Noch schnell einen Schein machen und dann mit den ebenso tippsüchtigen Freunden Bundesligakonferenz gucken. Freud und Leid liegen hier nah beieinander. Wer wusste, dass die Bayern in der ersten Halbzeit kein Tor schießen? Wer hatte auf dem Zettel, dass die torarmen Hamburger innerhalb weniger Minuten gleich zweimal zuschlagen? „Ich hab's euch doch gesagt", sagt einer. „Warum hast du es dann nicht getippt?", fragt ein anderer.

Sportwetten haben die Dynamik in unserem Fußballfreundeskreis verändert. Fußballkompetenz wird nun messbar und wertvoll. Das ultimative Rennen um den absoluten Fußballfachmann hat begonnen. Gefordert wird allerdings nicht nur umfangreiches Fußballwissen, sondern auch ein goldenes Näschen und Mut zum Risiko.

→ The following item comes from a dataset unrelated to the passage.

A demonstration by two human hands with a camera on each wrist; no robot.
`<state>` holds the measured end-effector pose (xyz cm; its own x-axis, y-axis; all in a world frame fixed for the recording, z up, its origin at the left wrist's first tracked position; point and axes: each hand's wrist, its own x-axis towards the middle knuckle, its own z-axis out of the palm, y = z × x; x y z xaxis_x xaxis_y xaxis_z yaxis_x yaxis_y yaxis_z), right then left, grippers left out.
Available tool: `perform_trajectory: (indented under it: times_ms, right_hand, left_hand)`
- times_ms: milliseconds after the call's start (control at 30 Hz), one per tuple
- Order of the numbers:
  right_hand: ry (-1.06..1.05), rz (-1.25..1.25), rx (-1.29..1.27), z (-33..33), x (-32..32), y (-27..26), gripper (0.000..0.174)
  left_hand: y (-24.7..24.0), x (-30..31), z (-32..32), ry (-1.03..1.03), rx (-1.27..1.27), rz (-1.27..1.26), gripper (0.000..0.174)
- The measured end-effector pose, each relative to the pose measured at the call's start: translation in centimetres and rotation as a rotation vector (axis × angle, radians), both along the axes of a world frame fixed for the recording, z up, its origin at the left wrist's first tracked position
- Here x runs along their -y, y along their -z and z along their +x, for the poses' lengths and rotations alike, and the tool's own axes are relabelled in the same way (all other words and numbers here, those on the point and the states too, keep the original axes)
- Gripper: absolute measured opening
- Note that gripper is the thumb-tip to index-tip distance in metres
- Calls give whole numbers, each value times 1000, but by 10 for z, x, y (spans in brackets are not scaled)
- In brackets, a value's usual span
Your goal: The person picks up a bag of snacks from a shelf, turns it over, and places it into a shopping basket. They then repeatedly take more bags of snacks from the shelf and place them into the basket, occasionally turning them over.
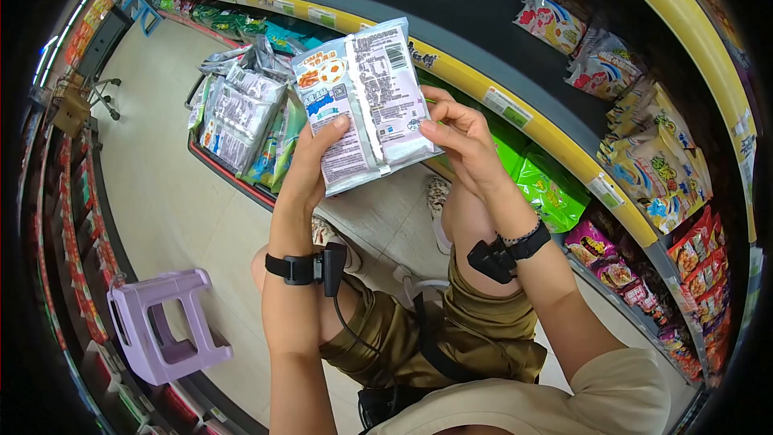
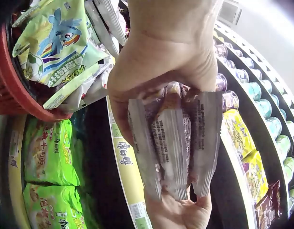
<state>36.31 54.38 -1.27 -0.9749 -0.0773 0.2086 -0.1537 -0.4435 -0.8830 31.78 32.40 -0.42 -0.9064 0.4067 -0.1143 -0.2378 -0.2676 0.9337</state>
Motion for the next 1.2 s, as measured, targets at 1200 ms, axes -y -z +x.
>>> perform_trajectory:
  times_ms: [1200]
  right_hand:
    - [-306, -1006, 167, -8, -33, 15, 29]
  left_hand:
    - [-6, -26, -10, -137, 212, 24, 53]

Zu beachten gilt es nur ein ungeschriebenes Gesetz, den sogenannten Ehrenkodex. Egal wie gut die Quote ist, egal wie sicher das Bauchgefühl: Es wird nie gegen den eigenen Verein gewettet. Geld verdienen mit dem Unglück der eigenen Elf verstößt gegen das Moralverständnis eines jeden Spielers.

Ähnlich wie diese Regel kennt auch jeder Tipper die Geschichten des einen großen Coups seiner Tippfreunde, bei manchen sogar mehrere Tausend Euro. Dieser Gewinn liegt meist Jahre zurück, wird sich aber immer wieder zur Verarbeitung aktueller Pechsträhnen ins eigene Gedächtnis und das der anderen gerufen.

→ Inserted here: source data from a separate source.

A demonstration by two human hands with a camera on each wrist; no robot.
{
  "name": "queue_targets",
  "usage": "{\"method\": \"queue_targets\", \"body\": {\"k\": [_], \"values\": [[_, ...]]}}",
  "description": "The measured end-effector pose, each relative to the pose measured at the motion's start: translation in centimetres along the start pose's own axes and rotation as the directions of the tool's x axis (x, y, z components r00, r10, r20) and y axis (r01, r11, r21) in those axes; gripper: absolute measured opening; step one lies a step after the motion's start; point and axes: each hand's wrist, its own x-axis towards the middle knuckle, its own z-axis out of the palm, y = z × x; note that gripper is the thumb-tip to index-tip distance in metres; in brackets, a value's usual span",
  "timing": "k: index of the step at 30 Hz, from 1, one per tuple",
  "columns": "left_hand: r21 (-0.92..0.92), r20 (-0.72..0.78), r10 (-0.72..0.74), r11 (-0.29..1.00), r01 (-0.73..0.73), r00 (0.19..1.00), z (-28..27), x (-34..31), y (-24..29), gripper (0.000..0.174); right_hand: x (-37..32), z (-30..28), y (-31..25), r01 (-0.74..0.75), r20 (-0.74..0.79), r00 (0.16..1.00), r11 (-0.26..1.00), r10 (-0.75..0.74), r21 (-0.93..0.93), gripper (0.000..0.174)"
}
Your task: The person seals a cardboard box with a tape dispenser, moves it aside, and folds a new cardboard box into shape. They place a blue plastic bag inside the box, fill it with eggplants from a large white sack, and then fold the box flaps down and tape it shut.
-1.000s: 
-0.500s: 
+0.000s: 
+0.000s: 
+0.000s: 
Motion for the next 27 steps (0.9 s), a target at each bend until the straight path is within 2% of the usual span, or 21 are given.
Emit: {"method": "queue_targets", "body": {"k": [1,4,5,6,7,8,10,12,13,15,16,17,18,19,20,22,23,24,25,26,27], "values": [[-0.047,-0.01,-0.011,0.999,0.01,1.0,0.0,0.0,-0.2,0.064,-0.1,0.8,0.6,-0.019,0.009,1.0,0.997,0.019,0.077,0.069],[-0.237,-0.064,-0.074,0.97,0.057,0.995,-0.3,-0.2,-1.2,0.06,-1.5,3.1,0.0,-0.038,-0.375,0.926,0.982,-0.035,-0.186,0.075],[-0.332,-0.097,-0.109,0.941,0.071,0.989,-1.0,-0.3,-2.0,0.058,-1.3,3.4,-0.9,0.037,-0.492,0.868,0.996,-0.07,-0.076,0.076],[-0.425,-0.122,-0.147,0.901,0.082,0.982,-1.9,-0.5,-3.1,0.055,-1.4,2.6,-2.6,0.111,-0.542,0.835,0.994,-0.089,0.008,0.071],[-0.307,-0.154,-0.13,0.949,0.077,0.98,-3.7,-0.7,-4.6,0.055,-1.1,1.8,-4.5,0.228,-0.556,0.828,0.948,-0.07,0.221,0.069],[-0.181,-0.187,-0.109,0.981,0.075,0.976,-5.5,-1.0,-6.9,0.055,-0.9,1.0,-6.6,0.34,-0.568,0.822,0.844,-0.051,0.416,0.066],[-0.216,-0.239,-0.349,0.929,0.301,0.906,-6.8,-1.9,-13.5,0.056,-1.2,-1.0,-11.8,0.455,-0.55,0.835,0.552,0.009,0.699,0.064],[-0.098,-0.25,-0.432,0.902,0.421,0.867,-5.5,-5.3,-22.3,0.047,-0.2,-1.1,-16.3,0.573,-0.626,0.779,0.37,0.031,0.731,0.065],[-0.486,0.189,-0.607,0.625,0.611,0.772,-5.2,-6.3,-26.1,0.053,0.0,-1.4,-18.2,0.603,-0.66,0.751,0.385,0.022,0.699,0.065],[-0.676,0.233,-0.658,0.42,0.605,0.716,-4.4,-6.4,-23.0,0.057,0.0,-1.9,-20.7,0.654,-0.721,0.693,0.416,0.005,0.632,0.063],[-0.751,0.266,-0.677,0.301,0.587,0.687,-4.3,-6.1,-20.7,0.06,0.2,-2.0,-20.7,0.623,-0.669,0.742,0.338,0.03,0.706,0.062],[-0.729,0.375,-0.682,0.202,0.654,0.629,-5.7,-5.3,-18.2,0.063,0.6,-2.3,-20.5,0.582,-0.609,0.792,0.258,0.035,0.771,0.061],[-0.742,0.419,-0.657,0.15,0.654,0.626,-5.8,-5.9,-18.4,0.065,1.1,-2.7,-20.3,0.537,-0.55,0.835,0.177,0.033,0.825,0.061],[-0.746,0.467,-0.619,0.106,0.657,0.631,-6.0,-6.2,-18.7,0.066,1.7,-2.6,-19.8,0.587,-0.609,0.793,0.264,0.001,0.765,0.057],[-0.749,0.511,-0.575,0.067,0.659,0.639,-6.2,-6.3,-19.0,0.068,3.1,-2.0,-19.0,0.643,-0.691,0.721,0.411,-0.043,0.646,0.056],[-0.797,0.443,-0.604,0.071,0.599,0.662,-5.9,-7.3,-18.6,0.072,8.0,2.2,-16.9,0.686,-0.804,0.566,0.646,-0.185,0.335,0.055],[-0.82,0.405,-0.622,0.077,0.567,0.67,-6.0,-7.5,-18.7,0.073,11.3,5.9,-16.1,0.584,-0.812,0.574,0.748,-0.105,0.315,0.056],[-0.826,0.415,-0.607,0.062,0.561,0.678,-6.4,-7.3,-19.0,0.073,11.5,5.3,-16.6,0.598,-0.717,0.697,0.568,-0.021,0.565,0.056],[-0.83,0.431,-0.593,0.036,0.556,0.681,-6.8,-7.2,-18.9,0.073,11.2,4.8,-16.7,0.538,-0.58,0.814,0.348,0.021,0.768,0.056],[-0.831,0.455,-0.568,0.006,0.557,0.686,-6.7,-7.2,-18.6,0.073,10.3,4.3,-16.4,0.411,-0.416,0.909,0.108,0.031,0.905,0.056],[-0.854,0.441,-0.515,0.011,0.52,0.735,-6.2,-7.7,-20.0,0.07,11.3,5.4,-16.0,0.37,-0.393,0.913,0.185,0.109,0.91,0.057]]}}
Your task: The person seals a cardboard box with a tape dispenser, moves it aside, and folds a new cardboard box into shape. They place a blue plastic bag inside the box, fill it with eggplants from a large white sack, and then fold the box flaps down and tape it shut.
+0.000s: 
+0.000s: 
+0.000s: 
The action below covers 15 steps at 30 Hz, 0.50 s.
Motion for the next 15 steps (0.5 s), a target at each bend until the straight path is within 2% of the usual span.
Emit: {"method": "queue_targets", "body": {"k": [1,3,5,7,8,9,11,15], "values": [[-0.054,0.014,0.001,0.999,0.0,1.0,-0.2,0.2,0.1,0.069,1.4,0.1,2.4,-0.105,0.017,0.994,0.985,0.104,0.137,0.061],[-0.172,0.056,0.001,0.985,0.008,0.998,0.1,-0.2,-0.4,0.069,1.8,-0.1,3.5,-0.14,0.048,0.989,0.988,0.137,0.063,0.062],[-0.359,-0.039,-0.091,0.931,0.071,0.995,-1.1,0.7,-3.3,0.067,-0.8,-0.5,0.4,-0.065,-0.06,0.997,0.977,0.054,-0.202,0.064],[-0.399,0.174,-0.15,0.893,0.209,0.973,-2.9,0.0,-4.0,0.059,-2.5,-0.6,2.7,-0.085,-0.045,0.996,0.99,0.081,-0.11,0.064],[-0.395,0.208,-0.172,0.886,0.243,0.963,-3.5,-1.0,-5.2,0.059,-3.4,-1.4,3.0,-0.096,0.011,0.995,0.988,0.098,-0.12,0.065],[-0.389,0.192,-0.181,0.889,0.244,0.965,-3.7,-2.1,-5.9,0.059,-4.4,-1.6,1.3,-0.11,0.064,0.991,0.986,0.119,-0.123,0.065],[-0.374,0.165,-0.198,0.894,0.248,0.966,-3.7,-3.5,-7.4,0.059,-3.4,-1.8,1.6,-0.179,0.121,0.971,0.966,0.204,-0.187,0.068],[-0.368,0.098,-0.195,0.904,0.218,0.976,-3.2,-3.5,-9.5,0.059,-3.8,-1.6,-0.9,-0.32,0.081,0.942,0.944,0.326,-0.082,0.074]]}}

Viertel nach fünf, die Bundesliga-Konferenz ist vorbei. Lange Gesichter, ernste Mienen. Schon wieder nichts gewonnen, schon wieder war es unfassbar knapp. Da hilft nur noch eins: Druck ablassen und pöbeln. Über den Scheißstürmer, der den Elfmeter verschossen hat, über den blinden Schiedsrichter, der das Abseits nicht gesehen hat, und generell und überhaupt war das wieder eine Riesenfrechheit. Nichts ist mehr wie früher, stelle ich fest. Der Spaß, die bloße Freude am Spiel ist verloren gegangen. Das sind die Auswirkungen des modernen Fußballs, denke ich mir. Die Spielergehälter, die Eintrittspreise, und die nervige Werbung überall, es geht echt nur noch ums Geld. In meiner Generation auch.